• _TASK DIRECTIONS_: Examine each line of the data, and copy the ones containing "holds".

- - - - - - -

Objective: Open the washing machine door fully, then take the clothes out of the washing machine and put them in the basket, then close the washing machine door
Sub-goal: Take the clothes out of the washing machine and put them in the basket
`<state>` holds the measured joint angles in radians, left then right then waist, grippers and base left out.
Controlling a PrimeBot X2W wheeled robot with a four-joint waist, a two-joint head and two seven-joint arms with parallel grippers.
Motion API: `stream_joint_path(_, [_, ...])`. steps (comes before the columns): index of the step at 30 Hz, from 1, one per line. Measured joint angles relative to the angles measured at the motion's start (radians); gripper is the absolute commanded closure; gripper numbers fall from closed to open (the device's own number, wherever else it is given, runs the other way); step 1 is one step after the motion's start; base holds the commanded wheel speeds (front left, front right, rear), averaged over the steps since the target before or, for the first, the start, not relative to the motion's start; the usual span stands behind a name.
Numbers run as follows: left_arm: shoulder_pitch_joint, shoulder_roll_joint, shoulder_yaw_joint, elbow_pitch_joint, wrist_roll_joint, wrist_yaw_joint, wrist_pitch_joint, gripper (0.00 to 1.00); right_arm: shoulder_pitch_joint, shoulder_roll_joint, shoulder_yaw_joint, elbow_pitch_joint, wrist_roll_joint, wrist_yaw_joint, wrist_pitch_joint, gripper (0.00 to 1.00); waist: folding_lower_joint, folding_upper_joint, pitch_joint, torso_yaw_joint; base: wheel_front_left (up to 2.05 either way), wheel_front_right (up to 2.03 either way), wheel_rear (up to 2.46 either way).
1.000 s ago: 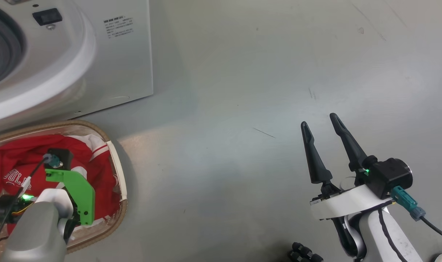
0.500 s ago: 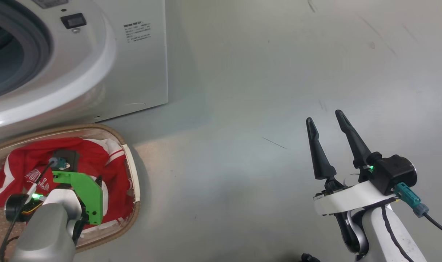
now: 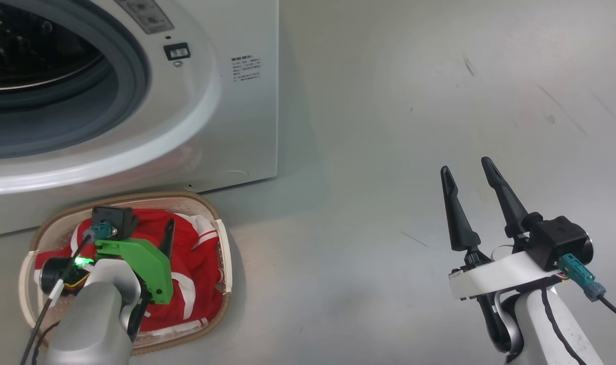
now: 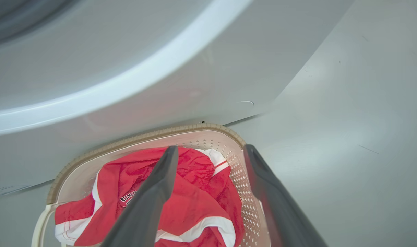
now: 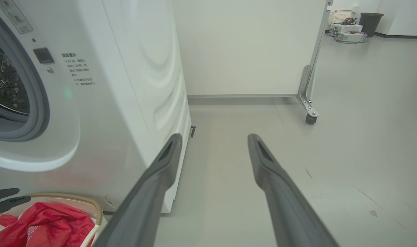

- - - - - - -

• _SOLUTION BELOW_:
`<state>` holds the measured joint angles in radians, left then right then waist, grippers and base left out.
Motion API: `stream_joint_path(_, [_, ...])`. steps (comes before the columns): index of the step at 30 Hz, from 1, one per line. Measured joint angles relative to the angles measured at the motion's start (radians); gripper is the absolute commanded closure; gripper numbers fall from closed to open (the device's own number, wherever else it is given, runs the other way); step 1 is one step after the motion's start; base holds the commanded wheel speeds (front left, front right, rear), averaged over the steps since the target before or, for the first, the start, not relative to the motion's start; the usual span stands behind a name.

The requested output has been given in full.